Author: Diana West
Publication: The Washington Times
Date: May 27, 2009
URL: http://washingtontimes.com/news/2009/may/27/reversing-us-policy-in-afpak/
DEFEATING POLITICAL ISLAM: THE NEW COLD WAR
By Moorthy S. Muthuswamy
Prometheus Books, $25.98, 287 pages
As the U.S. military slogs on, confused, trying
to win the "trust" of the Afghan people; as the Obama administration,
illogically, attempts to explain its way through Pakistan's "uneven"
record of fighting jihad to a new $7.5 billion aid package (on top of $12
billion spent by the Bush administration), it is great luck to come across
a book like Moorthy S. Muthuswamy's "Defeating Political Islam: The New
Cold War." It contains all the answers to the questions looming over
our widening and deepening presence in "AfPak," and more.

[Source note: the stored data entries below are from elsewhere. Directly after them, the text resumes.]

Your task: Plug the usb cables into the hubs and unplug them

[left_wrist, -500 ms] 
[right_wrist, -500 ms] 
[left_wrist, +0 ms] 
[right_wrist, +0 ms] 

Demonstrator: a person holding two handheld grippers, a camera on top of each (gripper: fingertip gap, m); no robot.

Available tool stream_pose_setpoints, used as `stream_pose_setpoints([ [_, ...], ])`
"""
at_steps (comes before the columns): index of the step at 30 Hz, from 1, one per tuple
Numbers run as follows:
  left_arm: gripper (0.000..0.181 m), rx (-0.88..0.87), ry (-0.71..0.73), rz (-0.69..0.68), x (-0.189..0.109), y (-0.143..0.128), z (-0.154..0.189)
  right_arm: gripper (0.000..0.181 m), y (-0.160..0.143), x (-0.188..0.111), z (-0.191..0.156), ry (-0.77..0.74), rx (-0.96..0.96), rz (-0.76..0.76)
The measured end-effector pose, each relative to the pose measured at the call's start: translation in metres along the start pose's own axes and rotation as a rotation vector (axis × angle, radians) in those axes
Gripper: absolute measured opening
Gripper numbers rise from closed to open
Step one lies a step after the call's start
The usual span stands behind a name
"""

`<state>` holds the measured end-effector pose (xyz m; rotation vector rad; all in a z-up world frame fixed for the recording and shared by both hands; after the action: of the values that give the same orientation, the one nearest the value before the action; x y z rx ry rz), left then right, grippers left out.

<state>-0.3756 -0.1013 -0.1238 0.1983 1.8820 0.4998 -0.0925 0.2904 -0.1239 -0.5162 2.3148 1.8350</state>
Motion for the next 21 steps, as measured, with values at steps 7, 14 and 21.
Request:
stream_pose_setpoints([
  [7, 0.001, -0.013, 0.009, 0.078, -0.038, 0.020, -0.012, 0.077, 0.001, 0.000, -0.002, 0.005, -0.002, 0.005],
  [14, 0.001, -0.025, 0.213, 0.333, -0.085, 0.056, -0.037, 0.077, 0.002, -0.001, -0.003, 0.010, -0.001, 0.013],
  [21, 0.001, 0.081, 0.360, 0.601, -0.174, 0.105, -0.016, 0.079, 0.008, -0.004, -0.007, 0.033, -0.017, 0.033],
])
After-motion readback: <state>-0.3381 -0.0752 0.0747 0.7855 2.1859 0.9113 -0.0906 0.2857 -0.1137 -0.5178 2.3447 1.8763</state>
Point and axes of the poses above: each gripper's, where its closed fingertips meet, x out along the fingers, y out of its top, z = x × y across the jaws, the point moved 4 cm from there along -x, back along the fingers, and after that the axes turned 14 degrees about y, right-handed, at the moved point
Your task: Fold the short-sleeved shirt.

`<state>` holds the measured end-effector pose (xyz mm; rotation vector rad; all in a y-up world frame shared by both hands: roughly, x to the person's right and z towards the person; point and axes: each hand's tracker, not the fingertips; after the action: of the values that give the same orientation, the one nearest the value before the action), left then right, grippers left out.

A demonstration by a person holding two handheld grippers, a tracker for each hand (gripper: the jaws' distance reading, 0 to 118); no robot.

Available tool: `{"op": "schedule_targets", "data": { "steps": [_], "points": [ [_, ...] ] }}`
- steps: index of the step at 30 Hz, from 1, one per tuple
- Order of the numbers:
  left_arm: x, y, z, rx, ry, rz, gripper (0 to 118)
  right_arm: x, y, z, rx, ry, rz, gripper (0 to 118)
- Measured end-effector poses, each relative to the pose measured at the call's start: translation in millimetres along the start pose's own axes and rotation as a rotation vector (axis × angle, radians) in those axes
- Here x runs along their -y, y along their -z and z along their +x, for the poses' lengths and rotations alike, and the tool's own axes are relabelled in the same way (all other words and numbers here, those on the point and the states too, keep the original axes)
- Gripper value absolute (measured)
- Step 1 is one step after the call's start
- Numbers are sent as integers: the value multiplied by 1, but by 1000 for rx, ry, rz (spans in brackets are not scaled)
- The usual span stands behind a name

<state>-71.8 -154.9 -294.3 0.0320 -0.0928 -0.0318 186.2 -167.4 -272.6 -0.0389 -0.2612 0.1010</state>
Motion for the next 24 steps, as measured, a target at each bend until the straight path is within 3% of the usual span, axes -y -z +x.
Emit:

In short, the United States fails to understand
Pakistan - whose army, not incidentally, sports the motto "Faith, piety,
and holy war in the path of Allah" - for what it is: a member state of
what the author calls "the axis of jihad," which also includes Saudi
Arabia and Iran. These three nations - with their arm's-length proxy armies
of the Taliban, al Qaeda and Hezbollah - are the most aggressive purveyors
of what the book describes as "political Islam," the jihadist creed
based on Islamic doctrine that is destabilizing the world, from India's Kashmir
region to Britain's old mill towns, from all of Israel to Parisian banlieues.
This destabilization is happening in plain
sight, but incredibly, few see it as clearly as Mr. Muthuswamy. Nearly eight
years after Sept. 11, 2001, such blindness marks the epic negligence of our
leadership, beginning with former President George W. Bush. On Sept. 12, 2001,
the brand-new "war president" embarked on what may be remembered
as his most successful campaign: his "Islam is peace" offensive,
which to this day confuses our policies, not to mention our people.
Mr. Muthuswamy, an Indian-born, U.S.-educated
nuclear physicist, draws the opposite inference from the "Islamic trilogy,"
including the Koran, the Hadiths (traditions of Muhammad) and the Sira (biography
of Muhammad). He instead argues that "extremism - not moderation - is
the mainstream among Islamic traditions." Such a viewpoint stands the
basis of post-Sept. 11 security policy on its head, from constructive engagement
with Saudi Arabia and Pakistan, as recommended by the 9/11 Commission (whose
"major blunder," Mr. Muthuswamy believes, was exonerating Saudi
Arabia), to coalition-building efforts with Iraq and Afghanistan.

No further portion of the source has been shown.